Он обнял ее и прижал к себе, как ребенок прижимает куклу.
– Берта не могла усидеть дома нынче утром, – сказал Калеб. – Я знаю, она боялась услышать колокольный звон в, не доверяя себе, не хотела оставаться так близко от них в день их свадьбы. Поэтому мы встали рано и пошли к вам.
Я думал о том, что я натворил, – продолжал Калеб после короткой паузы, – и ругательски ругал себя за то, что причинил ей такое горе, а теперь прямо не знаю, как быть и что делать. И я решил, что лучше мне сказать ей всю правду, только вы, сударыня, побудьте уж в это время со мною. Побудете? – спросил он, весь дрожа. – Не знаю, как это на нее подействует; не знаю, что она обо мне подумает; не знаю, станет ли она после этого любить своего бедного отца. Но для нее будет лучше, если она узнает правду, а я, что ж, я получу по заслугам!
– Мэри, – промолвила Берта, – где твоя рука? Ах, вот она, вот она! – Девушка с улыбкой прижала к губам руку Крошки и прилегла к ее плечу. – Вчера вечером я слышала, как они тихонько говорили между собой и за что-то осуждали тебя. Они были неправы.
Жена возчика молчала. За нее ответил Калеб.
– Они были неправы, – сказал он.
– Я это знала! – торжествующе воскликнула Берта. – Так я им и сказала. Я и слышать об этом не хотела. Как можно осуждать ее! – Берта сжала руки Крошки и коснулась нежной щекой ее лица. – Нет! Я не настолько слепа.
Отец подошел к ней, а Крошка, держа ее за руку, стояла с другой стороны.

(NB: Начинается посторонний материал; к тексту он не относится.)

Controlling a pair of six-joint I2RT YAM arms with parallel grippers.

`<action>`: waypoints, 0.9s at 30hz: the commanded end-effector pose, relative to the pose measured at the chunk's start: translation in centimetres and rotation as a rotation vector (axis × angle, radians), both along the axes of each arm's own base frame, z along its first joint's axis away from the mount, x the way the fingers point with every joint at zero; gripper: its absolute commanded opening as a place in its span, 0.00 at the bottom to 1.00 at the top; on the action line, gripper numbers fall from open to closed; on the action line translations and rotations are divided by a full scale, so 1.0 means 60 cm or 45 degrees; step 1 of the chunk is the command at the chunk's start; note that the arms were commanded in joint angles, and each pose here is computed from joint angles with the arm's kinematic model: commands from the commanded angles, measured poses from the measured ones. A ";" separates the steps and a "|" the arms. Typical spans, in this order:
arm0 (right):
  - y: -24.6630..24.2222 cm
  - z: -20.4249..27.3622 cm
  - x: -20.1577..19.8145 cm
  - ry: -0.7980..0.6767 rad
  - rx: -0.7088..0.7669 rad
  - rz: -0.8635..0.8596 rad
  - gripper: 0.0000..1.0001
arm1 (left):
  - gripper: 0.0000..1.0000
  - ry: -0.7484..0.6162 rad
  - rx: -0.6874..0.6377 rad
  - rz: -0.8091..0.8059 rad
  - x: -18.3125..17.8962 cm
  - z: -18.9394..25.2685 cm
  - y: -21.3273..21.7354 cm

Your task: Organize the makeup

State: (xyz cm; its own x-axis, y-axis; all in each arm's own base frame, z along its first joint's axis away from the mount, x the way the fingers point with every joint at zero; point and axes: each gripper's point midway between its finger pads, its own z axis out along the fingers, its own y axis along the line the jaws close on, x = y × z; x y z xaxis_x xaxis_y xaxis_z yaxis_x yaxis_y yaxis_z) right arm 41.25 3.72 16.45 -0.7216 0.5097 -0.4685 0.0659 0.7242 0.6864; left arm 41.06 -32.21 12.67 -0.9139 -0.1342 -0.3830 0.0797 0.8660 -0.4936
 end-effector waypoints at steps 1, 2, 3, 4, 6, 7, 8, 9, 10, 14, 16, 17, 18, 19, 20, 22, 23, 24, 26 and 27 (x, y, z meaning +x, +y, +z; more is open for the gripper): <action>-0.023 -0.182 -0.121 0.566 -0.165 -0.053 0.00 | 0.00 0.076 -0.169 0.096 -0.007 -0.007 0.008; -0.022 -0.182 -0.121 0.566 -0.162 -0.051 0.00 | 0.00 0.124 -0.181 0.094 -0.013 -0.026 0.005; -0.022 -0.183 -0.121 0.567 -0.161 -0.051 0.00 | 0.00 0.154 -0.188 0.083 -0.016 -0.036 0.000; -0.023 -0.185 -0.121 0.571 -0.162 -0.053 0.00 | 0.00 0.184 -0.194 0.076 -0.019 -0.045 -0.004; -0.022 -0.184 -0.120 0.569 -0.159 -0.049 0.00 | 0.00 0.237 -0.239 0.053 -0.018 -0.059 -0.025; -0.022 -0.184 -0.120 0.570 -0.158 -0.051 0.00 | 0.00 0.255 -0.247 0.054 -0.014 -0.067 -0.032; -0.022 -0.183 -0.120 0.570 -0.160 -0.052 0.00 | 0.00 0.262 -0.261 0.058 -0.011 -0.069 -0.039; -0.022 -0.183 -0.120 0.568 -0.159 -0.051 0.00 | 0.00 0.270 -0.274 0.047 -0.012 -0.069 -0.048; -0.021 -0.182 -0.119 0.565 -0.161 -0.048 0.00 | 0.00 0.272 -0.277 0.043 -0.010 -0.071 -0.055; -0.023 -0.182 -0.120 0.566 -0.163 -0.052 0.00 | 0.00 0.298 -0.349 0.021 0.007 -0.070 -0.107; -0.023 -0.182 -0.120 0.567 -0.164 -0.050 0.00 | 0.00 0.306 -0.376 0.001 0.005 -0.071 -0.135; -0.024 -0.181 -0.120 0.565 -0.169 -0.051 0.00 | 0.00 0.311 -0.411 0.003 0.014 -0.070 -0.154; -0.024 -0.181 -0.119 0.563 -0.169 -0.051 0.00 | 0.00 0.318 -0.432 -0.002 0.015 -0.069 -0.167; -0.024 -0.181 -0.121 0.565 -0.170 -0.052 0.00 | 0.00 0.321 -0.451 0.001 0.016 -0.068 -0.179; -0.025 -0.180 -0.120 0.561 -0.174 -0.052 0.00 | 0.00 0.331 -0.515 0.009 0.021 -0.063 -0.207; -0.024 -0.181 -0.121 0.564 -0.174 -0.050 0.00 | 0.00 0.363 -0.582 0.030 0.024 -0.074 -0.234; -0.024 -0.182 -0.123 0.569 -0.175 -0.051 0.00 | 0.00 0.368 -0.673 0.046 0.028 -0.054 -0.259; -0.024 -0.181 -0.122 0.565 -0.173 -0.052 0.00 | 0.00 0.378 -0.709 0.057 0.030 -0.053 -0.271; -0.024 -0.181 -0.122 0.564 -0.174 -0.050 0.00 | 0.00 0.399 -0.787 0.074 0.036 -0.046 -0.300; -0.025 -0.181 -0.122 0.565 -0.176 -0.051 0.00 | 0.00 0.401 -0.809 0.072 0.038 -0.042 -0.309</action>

– Я всех вас знаю, – сказала Берта, – и лучше, чем вы думаете. Но никого не знаю так хорошо, как ее. Даже тебя, отец. Из всех моих близких нет ни одного и вполовину такого верного и честного человека, как она. Если бы я сейчас прозрела, я нашла бы тебя в целой толпе, хотя бы ты не промолвила ни слова! Сестра моя!

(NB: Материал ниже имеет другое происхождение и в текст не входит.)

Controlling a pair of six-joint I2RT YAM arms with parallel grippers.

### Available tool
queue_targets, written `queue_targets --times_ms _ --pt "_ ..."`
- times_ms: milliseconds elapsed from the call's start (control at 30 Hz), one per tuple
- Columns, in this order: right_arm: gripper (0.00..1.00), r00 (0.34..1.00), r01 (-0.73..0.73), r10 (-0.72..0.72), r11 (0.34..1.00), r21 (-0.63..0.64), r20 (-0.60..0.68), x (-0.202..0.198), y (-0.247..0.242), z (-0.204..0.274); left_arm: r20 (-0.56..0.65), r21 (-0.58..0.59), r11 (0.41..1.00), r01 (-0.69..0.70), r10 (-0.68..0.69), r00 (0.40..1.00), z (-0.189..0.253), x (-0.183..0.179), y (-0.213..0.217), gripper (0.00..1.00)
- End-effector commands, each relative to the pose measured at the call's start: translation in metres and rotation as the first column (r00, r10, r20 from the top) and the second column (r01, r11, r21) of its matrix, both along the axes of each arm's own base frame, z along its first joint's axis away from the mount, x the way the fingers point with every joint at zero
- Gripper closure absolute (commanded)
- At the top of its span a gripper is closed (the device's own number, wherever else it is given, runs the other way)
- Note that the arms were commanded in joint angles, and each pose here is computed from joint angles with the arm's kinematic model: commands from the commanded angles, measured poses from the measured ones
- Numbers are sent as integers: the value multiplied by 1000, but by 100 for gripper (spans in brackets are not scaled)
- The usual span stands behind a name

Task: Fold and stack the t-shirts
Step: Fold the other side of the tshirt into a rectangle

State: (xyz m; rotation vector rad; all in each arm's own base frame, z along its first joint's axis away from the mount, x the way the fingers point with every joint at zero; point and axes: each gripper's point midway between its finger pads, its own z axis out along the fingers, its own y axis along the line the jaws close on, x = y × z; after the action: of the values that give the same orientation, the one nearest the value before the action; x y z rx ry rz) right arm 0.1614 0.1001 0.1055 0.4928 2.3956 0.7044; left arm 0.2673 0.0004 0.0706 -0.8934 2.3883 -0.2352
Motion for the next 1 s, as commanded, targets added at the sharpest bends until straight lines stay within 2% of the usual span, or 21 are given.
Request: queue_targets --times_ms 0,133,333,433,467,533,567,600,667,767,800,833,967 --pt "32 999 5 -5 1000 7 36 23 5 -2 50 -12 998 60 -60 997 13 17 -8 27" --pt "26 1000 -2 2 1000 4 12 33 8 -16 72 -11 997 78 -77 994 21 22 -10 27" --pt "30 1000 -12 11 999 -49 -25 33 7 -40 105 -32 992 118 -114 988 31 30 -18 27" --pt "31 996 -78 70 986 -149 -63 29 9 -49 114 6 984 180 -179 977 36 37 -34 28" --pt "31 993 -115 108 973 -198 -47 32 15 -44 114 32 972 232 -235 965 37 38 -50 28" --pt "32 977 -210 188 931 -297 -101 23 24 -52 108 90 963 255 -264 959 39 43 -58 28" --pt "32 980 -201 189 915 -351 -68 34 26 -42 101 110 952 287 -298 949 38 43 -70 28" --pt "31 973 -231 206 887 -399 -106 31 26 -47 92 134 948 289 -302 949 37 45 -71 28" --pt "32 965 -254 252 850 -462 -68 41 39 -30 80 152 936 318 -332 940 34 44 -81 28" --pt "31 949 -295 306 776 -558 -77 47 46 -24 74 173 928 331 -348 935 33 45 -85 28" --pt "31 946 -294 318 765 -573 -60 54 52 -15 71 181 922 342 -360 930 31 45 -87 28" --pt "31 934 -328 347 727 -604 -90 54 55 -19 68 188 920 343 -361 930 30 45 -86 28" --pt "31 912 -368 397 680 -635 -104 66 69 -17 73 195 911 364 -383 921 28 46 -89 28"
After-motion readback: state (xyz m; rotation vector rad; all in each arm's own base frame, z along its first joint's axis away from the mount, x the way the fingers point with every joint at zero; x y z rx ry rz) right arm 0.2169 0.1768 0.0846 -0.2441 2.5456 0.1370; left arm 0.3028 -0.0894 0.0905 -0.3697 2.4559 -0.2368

– Берта, дорогая! – сказал Калеб. – У меня кое-что лежит на душе, и я хотел бы тебе об этом сказать, пока мы здесь одни. Выслушай меня, пожалуйста! Мне нужно признаться тебе кое в чем, милая.
– Признаться, отец?
– Я обманул тебя и сам совсем запутался, дитя мое, – сказал Калеб, и расстроенное лицо его приняло покаянное выражение. – Я погрешил против истины, жалея тебя, и поступил жестоко.
Она повернула к нему изумленное лицо и повторила:
– Жестоко?
– Он осуждает себя слишком строго, Берта, – промолвила Крошка. – Ты сейчас сама это скажешь. Ты первая скажешь ему это.

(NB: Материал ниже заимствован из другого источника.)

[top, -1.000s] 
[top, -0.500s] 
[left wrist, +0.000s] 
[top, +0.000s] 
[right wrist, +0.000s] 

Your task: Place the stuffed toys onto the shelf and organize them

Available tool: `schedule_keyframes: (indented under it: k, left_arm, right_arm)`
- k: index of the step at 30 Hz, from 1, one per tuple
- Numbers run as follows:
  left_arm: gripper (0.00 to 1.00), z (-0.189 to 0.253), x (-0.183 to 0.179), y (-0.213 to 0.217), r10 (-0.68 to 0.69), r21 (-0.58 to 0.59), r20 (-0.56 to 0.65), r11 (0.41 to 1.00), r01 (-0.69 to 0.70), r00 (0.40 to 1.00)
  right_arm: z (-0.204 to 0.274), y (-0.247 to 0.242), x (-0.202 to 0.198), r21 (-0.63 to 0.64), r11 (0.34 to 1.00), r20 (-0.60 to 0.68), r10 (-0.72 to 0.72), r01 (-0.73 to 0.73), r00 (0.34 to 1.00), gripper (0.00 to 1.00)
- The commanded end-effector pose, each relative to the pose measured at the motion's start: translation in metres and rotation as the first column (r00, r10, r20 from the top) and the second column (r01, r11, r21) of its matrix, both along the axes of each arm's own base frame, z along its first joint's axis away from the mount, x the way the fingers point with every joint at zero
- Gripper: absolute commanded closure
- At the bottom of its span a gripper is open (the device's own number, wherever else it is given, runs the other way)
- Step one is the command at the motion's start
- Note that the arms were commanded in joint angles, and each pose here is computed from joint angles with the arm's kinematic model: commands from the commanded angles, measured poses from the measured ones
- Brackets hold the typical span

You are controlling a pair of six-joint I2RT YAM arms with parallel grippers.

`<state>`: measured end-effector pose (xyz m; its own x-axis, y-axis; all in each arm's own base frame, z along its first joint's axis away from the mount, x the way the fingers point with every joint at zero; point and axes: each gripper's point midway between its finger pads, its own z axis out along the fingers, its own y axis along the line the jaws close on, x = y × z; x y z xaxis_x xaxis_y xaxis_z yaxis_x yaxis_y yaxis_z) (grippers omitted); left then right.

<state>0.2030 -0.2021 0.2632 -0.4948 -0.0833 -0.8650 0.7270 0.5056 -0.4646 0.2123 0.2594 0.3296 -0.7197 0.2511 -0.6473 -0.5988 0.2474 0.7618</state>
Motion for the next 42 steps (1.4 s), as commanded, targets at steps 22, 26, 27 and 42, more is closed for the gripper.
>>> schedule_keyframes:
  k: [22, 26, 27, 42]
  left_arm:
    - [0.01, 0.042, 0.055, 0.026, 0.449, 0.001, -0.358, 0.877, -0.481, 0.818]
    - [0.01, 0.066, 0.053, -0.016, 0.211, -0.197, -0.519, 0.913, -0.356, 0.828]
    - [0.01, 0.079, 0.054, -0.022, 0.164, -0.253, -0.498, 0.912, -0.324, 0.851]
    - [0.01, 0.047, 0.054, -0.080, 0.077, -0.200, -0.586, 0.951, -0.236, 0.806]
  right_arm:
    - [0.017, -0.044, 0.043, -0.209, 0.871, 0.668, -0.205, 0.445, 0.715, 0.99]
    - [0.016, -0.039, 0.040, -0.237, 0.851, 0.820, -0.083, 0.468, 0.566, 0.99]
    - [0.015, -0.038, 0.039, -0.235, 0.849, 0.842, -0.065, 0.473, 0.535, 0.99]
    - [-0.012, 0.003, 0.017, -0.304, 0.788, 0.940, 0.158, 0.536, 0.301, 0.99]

– Он… был жесток ко мне! – воскликнула Берта с недоверчивой улыбкой.
– Невольно, дитя мое! – сказал Калеб. – Но я был жесток, хотя сам не подозревал об этом до вчерашнего дня. Милая моя слепая дочка, выслушай и прости меня! Мир, в котором ты живешь, сердце мое, не такой, каким я его описывал. Глаза, которым ты доверялась, обманули тебя.
По-прежнему обратив к нему изумленное лицо, девушка отступила назад и крепче прижалась к подруге.
– Жизнь у тебя трудная, бедняжка, – продолжал Калеб, – а мне хотелось облегчить ее. Когда я рассказывал себе о разных предметах и характере людей, я описывал их неправильно, я изменял их и часто выдумывал то, чего на самом деле не было, чтобы ты была счастлива. Я многое скрывал от тебя, я часто обманывал тебя – да простит мне бог! – и окружал тебя выдумками.
– Но живые люди не выдумки! – торопливо проговорила она, бледнея и еще дальше отступая от него. – Ты не можешь их изменить!
– Я это делал, Берта, – покаянным голосом промолвил Калеб. – Есть один человек, которого ты знаешь, милочка моя…
– Ах, отец! Зачем ты говоришь, что я знаю? – ответила она с горьким упреком. – Кого и что я знаю! – Ведь у меня нет поводыря! Я слепа и так несчастна!